The taxonomic identification of chironomid species was performed by PCR amplification and sequencing of cytochrome oxidase subunit I gene (Folmer et al., 1994). The sequences were compared with those available in the GenBank databases (http://www.ncbi.nlm.nih.gov), using the standard nucleotide–nucleotide BLAST program (BLASTN; http://www.ncbi.nlm.nih.gov), to determine their homology. The sequences were submitted to the GenBank database under accession numbers JQ025709–JQ025718.

Results

Chironomid identification

All the egg masses and larvae that were sampled and analyzed in this study were identified as Chironomus transvaalensis.

454-pyrosequencing of 16S rRNA genes

The diversity of the bacterial communities in chironomid egg masses and larvae was surveyed by 454-pyrosequencing of the 16S rRNA genes. Initially, ca. 10 000 sequences per sample were obtained. However, after the low quality sequences were removed, 6600 sequences on average (±2500 s.d.) were analyzed per sample (72 900 sequences in total).

The richness of all the bacterial communities in the chironomid egg masses and larvae was estimated by rarefaction curves (Supplementary Figure S1). Bacterial community in the egg masses was more diverse (ca. 1000 OTUs per sample, analyzed at 3% dissimilarity level) than the community identified in the larvae (ca. 580 OTUs per sample). The average of Good's coverage for the OTU definition was 89% for the egg mass samples and 95% for the larva samples. The Chao richness estimator measured 1966 in the egg mass and 1079 in the larva samples. Each larva harbored a dominant OTU that made up about 28% of its microbial community on average. This dominant OTU may explain the differences in the richness of the bacterial communities in egg masses and larvae.
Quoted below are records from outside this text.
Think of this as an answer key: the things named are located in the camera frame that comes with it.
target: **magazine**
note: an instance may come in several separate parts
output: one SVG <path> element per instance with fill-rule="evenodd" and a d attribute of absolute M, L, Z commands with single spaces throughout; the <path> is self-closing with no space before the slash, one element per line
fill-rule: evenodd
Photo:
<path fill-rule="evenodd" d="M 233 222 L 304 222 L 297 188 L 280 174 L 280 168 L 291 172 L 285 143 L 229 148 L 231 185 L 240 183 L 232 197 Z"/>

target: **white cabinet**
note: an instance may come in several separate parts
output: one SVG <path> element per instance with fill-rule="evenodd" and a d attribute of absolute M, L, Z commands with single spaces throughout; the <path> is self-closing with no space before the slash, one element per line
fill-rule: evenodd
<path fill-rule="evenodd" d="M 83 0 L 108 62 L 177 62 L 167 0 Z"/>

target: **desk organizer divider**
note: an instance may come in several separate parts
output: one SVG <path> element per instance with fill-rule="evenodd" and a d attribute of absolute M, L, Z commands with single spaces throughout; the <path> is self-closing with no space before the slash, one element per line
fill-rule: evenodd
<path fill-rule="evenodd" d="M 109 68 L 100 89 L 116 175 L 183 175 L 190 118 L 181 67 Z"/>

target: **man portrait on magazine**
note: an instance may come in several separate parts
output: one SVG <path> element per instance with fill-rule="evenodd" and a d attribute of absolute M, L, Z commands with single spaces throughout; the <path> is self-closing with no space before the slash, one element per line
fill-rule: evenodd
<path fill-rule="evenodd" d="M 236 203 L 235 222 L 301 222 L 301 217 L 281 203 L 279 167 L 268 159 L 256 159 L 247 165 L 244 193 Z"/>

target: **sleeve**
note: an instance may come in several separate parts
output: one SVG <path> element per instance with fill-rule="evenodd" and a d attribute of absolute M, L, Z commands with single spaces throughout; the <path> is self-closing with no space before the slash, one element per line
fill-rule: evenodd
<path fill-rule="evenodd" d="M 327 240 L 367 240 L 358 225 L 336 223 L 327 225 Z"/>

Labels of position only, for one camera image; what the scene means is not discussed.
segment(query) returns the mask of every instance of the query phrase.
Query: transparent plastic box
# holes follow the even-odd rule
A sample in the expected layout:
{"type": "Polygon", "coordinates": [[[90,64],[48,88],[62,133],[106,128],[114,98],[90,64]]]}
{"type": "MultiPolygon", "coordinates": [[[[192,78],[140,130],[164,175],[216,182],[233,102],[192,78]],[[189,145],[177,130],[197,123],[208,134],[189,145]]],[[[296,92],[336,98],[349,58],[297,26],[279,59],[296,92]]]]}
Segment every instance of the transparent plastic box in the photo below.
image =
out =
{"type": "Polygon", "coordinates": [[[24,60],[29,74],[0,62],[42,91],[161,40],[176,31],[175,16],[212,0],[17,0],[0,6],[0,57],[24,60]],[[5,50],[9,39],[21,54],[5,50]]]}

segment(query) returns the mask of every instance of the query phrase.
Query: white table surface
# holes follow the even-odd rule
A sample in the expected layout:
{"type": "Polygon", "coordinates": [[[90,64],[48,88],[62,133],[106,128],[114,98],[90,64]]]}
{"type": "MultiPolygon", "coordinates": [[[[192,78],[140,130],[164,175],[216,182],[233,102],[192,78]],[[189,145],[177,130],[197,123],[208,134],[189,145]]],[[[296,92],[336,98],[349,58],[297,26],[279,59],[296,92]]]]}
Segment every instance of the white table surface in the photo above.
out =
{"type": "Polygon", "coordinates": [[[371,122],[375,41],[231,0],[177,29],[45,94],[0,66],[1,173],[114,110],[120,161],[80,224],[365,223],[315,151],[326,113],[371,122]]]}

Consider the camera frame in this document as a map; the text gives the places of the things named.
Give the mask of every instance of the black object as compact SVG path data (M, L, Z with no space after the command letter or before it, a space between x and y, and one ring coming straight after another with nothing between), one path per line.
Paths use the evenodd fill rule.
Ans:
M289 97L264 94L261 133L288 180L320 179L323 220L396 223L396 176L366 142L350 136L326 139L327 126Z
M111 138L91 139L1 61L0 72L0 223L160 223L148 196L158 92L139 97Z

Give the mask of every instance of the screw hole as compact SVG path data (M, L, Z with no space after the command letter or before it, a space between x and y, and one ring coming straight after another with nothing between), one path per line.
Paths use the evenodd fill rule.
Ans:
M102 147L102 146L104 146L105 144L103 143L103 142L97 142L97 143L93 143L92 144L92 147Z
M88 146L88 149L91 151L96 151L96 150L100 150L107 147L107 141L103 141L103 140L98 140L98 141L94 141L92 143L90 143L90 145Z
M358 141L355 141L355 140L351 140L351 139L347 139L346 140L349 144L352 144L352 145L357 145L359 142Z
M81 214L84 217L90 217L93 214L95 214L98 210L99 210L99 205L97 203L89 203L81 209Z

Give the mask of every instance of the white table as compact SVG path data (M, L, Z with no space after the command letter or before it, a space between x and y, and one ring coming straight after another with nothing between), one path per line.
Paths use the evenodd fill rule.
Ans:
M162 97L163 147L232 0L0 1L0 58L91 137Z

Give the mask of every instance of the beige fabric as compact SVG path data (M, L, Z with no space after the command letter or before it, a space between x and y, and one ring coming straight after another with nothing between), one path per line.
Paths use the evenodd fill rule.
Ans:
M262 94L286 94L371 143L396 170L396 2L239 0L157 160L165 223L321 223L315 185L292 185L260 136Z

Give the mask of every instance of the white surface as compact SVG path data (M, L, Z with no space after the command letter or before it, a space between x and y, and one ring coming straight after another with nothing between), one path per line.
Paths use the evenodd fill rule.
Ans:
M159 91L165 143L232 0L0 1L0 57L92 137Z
We compared the overall bacterial communities composition using the principal coordinate analysis. This analysis revealed a strong clustering of the samples according to the insect life cycle stage (egg mass and larva), indicating that egg masses and larvae have distinct microbial communities (Figure 1). When the distance between the bacterial communities associated with chironomid egg masses and larvae was examined by the UPGMA algorithm, it was found that the egg masses and the larvae clustered separately (Supplementary Figure S2). This observation was verified by analysis of molecular variance (AMOVA) which showed that significant differences were found between the microbial communities associated with the egg masses and the larvae (F1,9=4.3, P<0.001).

Figure 1.

Figure 1

The diversity clustering of bacteria associated with six chironomid egg masses and five larvae (squares representing bacterial community associated with two larvae are one above the other). The first two principal coordinates (PC1 and PC2) from the principal coordinate analysis (PCoA) are plotted for each sample. The variance explained by the PCs is indicated in parentheses on the axes.

Taxonomic analysis

Taxonomic analysis of the sequences that were obtained by pyrosequencing revealed that the most prevalent phylum in the bacterial community associated with chironomid egg masses was Proteobacteria (ca. 58% of the sequences), whereas the most prevalent phylum in the larvae was Firmicutes (ca. 46% of the sequences) (Figure 2). Fifty-five percent of the sequences obtained from the egg masses and only 34% of the sequences from the larvae were classified to the genus taxonomic level. The dominant genera in the bacterial community associated with the egg masses were: Hydrogenophaga (8.1%), Pseudomonas (5.1%), Acinetobacter (4.9%), Arcobacter (4.2%), Acidovorax (3.8%), Aeromonas (1.6%), Aquabacterium (1.5%) and Dechloromonas (1.4%) (Table 1 and Supplementary Table S1). These genera were identified in each and every sampled egg mass (Table 1). The dominant genera in the bacterial community associated with the larvae were: Desulfovibrio (6.8%), Aeromonas (3.3%), Subdoligranulum (3.3%), Propionibacterium (1.9%), Aeromicrobium (1.8%), Thioflavicoccus (1.7%) and Hydrogenophaga (1.3%). These genera were present in all the larval samples (Table 1 and Supplementary Table S1).

Figure 2.

Figure 2

Bacterial abundances at the phylum level in six chironomid egg masses and five larvae.

Table 1. Bacterial abundances at the genus level in chironomid egg masses and larvae.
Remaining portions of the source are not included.